Supplied data
★ ★ ★ ★ ★ ★ ★
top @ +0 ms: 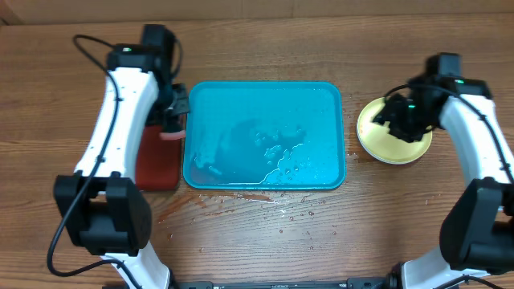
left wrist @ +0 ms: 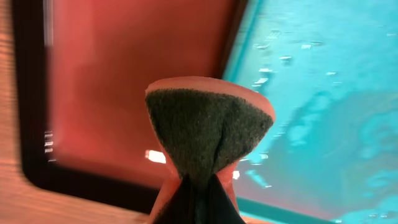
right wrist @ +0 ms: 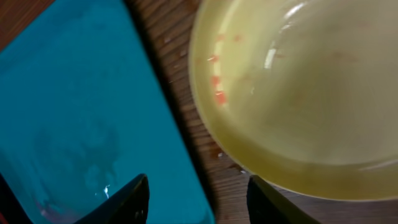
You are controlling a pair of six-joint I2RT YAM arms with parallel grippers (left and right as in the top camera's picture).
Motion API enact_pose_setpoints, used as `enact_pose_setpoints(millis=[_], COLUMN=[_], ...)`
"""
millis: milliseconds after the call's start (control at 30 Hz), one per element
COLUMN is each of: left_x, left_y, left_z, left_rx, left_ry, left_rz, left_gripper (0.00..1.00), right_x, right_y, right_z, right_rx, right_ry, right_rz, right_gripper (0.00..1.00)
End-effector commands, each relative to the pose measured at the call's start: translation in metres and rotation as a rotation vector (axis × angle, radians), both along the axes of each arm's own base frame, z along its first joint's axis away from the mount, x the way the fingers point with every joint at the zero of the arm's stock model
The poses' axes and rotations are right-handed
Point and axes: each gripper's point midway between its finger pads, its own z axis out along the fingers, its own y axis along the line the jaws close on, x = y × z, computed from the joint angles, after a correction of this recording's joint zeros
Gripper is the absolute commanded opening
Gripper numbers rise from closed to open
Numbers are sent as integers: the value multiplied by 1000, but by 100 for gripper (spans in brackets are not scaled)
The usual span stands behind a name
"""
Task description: Clean dirty plates on tray and stack at the side
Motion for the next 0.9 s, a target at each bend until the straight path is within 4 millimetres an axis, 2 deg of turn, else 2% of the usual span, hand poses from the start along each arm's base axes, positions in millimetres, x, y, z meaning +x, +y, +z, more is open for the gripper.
enact_pose_setpoints(millis=[0,133,200,367,533,767,867], left_x=[1,4,7,4,2,2,1], left_y=[22,41,52,69,80,81,81], left_z=[24,21,12,-21,-54,-104,-113], left_rx=[28,46,54,53,55,76,78], left_ry=[-52,-49,-48,-23,-30,-77,-88], left_rz=[-64,-134,-161,-139,-110,-169,-168], left_gripper=[4,4,4,4,4,4,4], right_x=[10,13,13,8,6,2,1], right_y=[34,71,90,112,118,118,118], right_z=[20,24,25,26,24,23,22], right_rx=[-5,-1,3,4,-22,-26,-26], right_ry=[-94,-139,-159,-172,-173,-158,-152], right_rz=[118,212,260,317,337,339,339], right_gripper=[55,58,58,59,60,60,60])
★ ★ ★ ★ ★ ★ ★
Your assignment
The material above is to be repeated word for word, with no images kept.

Response for this exercise
top @ +0 ms: 
left wrist @ +0 ms: 
right wrist @ +0 ms: 
You are controlling a pair of six-joint I2RT YAM arms with parallel grippers (left and right as in the top camera's picture).
Motion API enact_pose_setpoints, used as `enact_pose_setpoints(millis=[_], COLUMN=[_], ...)`
"""
millis: milliseconds after the call's start (control at 30 Hz), one per element
COLUMN is each of: left_x, left_y, left_z, left_rx, left_ry, left_rz, left_gripper (0.00..1.00), right_x, right_y, right_z, right_rx, right_ry, right_rz, right_gripper (0.00..1.00)
End-effector commands, each relative to the pose measured at the call's start: translation in metres and rotation as a rotation vector (axis × angle, radians), both along the axes of each arm's own base frame, z along its first joint's axis away from the mount, x the way the fingers point with every joint at the zero of the arm's stock model
The poses' axes and rotations are right-handed
Point and axes: each gripper's point midway between its finger pads, its own z axis out along the fingers, its own y axis along the line the jaws close on, x = y × z, computed from the joint angles, after a correction of this recording's joint zeros
Gripper is the absolute commanded opening
Gripper numbers rise from closed to open
Numbers are sent as integers: the value multiplied by 1000, but by 100 for gripper (spans in brackets are not scaled)
The usual span stands behind a name
"""
Task description: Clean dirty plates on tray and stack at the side
Motion for the next 0.9 s, a target at each bend until the straight path is within 4 millimetres an axis, 2 deg of turn, else 2% of the usual span, hand poses from the start along each arm's base axes, positions in millimetres, x, y, z meaning +x, +y, +z, more is open for the gripper.
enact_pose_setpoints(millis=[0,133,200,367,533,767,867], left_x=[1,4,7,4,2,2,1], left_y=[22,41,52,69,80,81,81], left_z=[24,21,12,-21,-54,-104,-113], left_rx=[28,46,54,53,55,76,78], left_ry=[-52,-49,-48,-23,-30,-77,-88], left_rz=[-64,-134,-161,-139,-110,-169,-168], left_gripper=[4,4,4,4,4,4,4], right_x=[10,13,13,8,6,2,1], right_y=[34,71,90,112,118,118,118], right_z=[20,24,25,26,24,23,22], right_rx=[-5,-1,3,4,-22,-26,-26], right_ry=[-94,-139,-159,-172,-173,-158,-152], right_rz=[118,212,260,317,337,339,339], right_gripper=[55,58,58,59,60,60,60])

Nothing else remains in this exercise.